さらに、このような結果となったのは若年層に代表される移動人口のためであるといえます。
つまり三全総では目標人口を実数で表していますが、これは各地域ごとに算出した数値であり、
移動の多い若年層の人口数が複数の地域に重複してカウントされている可能性があります。
そのため、各地域とも的中誤差率がマイナスとなったと考えられます。
各地域毎の特徴としては、中部が相対的に目標値を大きく下回っていることが挙げられます。
また、逆に関東は目標値と実績値を構成比で表した場合、昭和60年、65年と進むにつれて実績値と目標値が
近づいてくることから、東京一極集中に向かって進んでいることが伺えます。
四全総
昭和62年に策定された四全総においても、目標人口を実数で示しています。
目標値,実績値,的中誤差率を表4に示します。単位は人口が万人、的中誤差率が%です。
しかし、四全総については目標年次が平成12年であるため、実績値のデータがありません。
そこで実績値は平成8年の将来予測値を用いました。
目標値,実績値,的中誤差率を表4に示します。
単位は人口が万人、的中誤差率が%です。
表4 四全総におけるブロック別人口目標値とその実績値及び的中誤差率
地域 | 目標年次目標値 | 目標年次実績値 | 的中誤差率 |
北海道 | 620 万人 | 570 万人 | −8.06% |
東北 | 1,310 | 1,235 | −5.73 |
関東 | 4,130 | 4,116 | −0.35 |
東京圏 | 3,310 | 3,313 | 0.09 |
中部 | 2,060 | 2,018 | −2.04 |
北陸 | 330 | 314 | −4.82 |
近畿 | 2,180 | 2,081 | −4.55 |
中国 | 830 | 777 | −6.39 |
四国 | 440 | 415 | −5.61 |
九州 | 1,430 | 1,346 | −5.90 |
沖縄 | 140 | 132 | −5.71 |
四全総の策定時期においては、東京一極集中が問題視されていました。そこで東京圏の数値に着目してみると、
東京圏のみが実績値が目標値を上回っており、東京一極集中が目標ほど解決されていないことが伺えます。

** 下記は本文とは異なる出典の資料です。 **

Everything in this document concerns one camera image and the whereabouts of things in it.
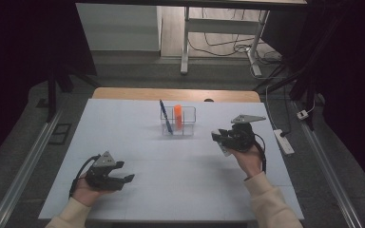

今回は、全総における地域別人口の目標値がどの程度的中しているかをもとにして、
簡潔ながら人口集中の経緯を述べました。まぁ、本当に簡単にですが・・・。
で、誤差を調べたということで、各全総について的中誤差率の絶対値を平均してみました。
ただし、東京圏,大阪圏は除外し、新全総については新開発方式型パターン、
三全総については昭和60年の値を採用しました。結果は・・・
一全総 | 7,01% |
新全総 | 6.26% |
三全総 | 4.94% |
四全総 | 4.93% |
となり、新しい全総になるにつれて誤差は少なくなってきていることがわかります。
ただし、新全総については期間が20年と長期間であり、他の全総よりも不利であるとも言えますが・・・。
ちなみに、"作文的"な五全総は人口予測はありません。ただ、人口増加が頭打ちとなるとしか書かれてないのです。
まぁ、ちなみにですが・・・。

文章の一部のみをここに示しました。